Comment 17 Pavel Holejsovsky 2012-08-08 15:16:15 UTC
(In reply to comment #15)
> Sorry.  I got that entirely backwards by not properly reading the bug
> description.  The problem is that the language binding in question is the one
> exhibiting the bad behaviour of calling unref() on arbitrary GObjects from
> strange threads.
> 
> This is just totally and completely a bug.  Language bindings should simply not
> be doing that.

This is one possible solution, I've tried to explain why it might not be good idea to force marshal every g_object_unref() into main context in https://mail.gnome.org/archives/gtk-devel-list/2012-August/msg00038.html
Comment 18 Allison Karlitskaya (desrt) 2012-08-08 15:26:19 UTC
I consider the original proposal from the linked thread to be a bit more sane than what is being discussed here, but only a bit.

Having a qdata slot for an optional "owner" GMainContext is quite similar to what I was discussing above.  Let's say we use this on an advisory basis to tell threads "you must not call methods on this object except while in a thread that is the (acquired) owner of this main context".

Now we are somewhere: the GC of the binding can now query this qdata to discover if must use g_main_context_invoke() in order to do the unref().  Note: the ENTIRE unref() really needs to be done in the other thread -- there are all kinds of things other than finalize: dispose(), signal disconnects with destroynotifies, qdata free functions, weakref callbacks, toggleref notifies, etc.

As an optimisation we could have a function that implements a 'fast path' for unref() in the "boring" cases (ie: refcount > 2, or refcount > 1 and not using toggle refs) and uses g_main_context_invoke() to normal unref() for all other cases.  This function could be unref() itself, but I think that I don't like that...

I still this that this entire proposal is just a bit crazy.  Why not capture the maincontext at the time you get handed the object in the first place and make the assumption that it's always safe to call from this thread?  You could store the qdata for yourself... it seems that the answer to this question is "because performance" which is fair enough.  In that case it seems that what you really need is a way to tell the threadsafe objects from the non-threadsafe ones, and then we're back at my pie-in-the-sky proposal.
Comment 19 Dan Winship 2012-08-08 16:05:36 UTC
(In reply to comment #18)
> I still this that this entire proposal is just a bit crazy.  Why not capture
> the maincontext at the time you get handed the object in the first place and
> make the assumption that it's always safe to call from this thread?

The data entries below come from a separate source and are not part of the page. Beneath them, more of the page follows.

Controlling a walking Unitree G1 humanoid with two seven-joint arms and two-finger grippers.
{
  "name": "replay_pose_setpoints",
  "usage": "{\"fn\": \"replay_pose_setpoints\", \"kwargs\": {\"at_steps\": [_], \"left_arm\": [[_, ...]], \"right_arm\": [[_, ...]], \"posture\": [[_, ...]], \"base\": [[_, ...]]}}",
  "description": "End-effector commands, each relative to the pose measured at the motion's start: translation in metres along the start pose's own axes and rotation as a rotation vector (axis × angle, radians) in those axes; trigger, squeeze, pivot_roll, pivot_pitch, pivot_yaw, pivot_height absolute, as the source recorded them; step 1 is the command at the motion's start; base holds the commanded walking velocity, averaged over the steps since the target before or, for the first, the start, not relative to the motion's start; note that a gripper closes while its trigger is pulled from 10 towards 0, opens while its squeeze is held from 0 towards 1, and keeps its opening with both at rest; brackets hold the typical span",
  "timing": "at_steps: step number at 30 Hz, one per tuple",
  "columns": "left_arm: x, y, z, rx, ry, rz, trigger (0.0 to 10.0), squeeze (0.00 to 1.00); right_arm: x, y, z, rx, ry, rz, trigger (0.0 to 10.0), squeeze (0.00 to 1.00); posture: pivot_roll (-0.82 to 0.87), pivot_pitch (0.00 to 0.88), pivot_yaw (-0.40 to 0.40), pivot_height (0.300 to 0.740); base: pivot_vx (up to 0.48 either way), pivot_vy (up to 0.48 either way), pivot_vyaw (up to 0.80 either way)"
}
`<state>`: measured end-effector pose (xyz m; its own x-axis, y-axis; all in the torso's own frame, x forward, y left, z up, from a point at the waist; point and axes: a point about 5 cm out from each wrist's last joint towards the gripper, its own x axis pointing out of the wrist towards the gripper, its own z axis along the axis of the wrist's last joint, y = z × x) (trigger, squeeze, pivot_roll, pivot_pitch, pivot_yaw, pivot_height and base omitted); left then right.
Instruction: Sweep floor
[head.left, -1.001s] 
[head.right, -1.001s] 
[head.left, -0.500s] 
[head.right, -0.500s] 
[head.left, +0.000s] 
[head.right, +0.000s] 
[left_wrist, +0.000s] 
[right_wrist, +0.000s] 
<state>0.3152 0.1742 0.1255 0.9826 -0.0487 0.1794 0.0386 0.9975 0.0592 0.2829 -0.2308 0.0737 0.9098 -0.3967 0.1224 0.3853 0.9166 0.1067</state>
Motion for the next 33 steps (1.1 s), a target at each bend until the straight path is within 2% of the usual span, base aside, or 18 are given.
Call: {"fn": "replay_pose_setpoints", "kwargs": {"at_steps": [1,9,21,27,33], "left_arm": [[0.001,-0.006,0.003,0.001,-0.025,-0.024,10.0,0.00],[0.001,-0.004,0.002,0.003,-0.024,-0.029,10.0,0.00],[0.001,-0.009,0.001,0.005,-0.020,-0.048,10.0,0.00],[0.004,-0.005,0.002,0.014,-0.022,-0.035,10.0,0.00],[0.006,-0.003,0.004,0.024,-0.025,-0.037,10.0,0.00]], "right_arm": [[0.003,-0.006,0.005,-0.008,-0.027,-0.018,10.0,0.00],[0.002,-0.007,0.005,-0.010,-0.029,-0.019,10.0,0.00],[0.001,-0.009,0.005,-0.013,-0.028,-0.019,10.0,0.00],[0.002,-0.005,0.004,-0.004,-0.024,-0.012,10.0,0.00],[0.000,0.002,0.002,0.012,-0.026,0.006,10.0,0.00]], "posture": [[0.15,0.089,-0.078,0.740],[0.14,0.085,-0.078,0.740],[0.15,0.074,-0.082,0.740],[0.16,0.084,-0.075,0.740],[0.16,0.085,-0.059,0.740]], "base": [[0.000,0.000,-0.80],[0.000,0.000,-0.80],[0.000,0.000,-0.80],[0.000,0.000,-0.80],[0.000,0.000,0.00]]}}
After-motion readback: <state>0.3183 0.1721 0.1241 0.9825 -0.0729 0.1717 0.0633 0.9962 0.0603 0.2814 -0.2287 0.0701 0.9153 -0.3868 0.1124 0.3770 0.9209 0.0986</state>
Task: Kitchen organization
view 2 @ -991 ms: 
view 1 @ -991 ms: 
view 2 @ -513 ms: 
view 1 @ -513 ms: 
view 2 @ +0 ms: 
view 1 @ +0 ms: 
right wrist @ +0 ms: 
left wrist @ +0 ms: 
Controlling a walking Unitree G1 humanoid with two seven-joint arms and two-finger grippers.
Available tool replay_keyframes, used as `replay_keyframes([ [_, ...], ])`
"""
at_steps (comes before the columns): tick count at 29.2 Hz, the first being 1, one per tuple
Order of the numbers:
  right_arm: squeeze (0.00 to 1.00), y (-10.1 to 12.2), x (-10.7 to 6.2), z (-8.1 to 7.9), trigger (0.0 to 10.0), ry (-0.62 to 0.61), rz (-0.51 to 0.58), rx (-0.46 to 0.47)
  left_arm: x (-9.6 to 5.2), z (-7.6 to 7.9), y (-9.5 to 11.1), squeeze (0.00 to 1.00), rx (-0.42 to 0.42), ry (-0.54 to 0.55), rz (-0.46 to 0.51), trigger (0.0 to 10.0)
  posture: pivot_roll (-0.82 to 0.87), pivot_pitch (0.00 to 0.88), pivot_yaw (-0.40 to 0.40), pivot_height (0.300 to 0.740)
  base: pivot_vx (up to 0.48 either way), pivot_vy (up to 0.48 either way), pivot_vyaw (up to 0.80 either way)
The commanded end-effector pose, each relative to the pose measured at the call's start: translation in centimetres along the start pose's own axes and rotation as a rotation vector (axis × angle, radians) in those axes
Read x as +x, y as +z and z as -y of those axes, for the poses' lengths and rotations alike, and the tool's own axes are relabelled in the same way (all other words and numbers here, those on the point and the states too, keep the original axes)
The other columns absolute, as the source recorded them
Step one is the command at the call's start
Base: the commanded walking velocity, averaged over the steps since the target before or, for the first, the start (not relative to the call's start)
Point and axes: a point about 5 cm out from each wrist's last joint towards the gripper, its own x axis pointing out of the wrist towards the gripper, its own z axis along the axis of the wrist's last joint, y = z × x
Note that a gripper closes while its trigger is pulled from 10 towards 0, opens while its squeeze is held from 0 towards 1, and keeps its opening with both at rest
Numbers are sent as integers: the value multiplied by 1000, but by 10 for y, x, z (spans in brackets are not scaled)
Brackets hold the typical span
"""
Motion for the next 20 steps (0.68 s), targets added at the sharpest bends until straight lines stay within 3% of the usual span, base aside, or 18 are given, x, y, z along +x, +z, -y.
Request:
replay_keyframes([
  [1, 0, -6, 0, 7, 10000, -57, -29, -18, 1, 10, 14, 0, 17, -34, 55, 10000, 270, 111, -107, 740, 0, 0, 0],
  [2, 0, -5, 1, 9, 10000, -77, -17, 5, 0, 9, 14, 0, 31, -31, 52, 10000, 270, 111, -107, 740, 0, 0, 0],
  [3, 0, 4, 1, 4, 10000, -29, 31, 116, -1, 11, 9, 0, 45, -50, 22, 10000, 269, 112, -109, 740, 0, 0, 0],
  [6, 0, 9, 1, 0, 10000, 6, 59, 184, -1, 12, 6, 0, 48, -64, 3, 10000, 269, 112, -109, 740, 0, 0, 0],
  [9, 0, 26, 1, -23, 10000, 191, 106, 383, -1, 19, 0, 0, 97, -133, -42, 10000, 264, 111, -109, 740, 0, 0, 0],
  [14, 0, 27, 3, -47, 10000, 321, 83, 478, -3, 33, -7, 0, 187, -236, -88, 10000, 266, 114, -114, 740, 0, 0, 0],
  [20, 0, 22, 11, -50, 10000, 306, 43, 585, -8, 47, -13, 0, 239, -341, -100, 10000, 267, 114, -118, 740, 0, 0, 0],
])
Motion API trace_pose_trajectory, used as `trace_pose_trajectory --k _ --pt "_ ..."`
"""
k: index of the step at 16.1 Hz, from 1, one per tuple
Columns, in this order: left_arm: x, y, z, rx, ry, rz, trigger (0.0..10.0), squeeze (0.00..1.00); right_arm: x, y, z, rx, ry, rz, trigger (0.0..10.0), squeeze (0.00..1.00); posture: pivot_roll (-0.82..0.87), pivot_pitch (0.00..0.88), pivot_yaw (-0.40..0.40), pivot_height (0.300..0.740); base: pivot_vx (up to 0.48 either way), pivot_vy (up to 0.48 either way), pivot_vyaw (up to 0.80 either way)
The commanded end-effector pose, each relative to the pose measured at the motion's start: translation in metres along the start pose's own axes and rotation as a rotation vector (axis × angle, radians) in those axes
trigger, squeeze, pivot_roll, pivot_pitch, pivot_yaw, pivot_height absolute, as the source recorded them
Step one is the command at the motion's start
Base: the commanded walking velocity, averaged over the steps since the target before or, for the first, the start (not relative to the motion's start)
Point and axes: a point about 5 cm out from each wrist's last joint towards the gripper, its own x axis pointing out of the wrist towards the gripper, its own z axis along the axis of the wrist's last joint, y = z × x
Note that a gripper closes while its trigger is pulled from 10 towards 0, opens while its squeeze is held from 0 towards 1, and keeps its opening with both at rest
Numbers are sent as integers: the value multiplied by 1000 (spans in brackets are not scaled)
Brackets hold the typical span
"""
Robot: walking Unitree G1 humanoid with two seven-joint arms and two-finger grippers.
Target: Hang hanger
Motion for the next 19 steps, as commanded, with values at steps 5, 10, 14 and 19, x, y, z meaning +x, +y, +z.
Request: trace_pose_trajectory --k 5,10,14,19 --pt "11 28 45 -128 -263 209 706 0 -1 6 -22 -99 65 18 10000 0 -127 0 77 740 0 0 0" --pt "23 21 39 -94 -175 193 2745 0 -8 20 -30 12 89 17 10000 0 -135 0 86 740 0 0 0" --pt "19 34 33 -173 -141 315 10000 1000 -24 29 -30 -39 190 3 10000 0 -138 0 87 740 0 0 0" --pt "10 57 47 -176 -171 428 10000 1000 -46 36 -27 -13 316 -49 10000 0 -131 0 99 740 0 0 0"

That doesn't actually work. There's no guarantee that the language binding will see the object for the first time in its "home" thread. (Eg, the object may be created by C code in the main thread, but then first seen by the binding as an argument of a signal emitted from another thread.)
Comment 20 Allison Karlitskaya (desrt) 2012-08-08 16:24:28 UTC
That's true, but I'd argue that the bug there is in passing a pointer to an object through a public API in a thread in which it is not permitted to call back into the object (for even ref/unref purposes).  Can you think of a single public API that does that?  If you can, I'd argue that it's broken.
Comment 21 Colin Walters 2012-08-08 17:17:53 UTC
(In reply to comment #15)
> ... The problem is that the language binding in question is the one
> exhibiting the bad behaviour of calling unref() on arbitrary GObjects from
> strange threads.
> 
> This is just totally and completely a bug.  Language bindings should simply not
> be doing that.

There are a lot of advantages to concurrent GC.  For example, it can *significantly* decreate latency, which is really important to us as client-side software developers.

While I wouldn't call it out of the question to conclude in this bug that bindings should be proxying g_object_unref to the main context, do realize it has a lot of performance implications, and if there's a better solution possible (which might involve patching *both* bindings and GTK+/glib), it's well worth searching for it.
Comment 22 Allison Karlitskaya (desrt) 2012-08-08 17:48:22 UTC
(In reply to comment #21)
> While I wouldn't call it out of the question to conclude in this bug that
> bindings should be proxying g_object_unref to the main context, do realize it
> has a lot of performance implications, and if there's a better solution
> possible (which might involve patching *both* bindings and GTK+/glib), it's
> well worth searching for it.

I agree 100% with everything said here.  The proposed patch is totally insufficient, however.
Comment 23 Dan Winship 2012-08-08 18:04:23 UTC
(In reply to comment #20)
> That's true, but I'd argue that the bug there is in passing a pointer to an
> object through a public API in a thread in which it is not permitted to call
> back into the object (for even ref/unref purposes).  Can you think of a single
> public API that does that?  If you can, I'd argue that it's broken.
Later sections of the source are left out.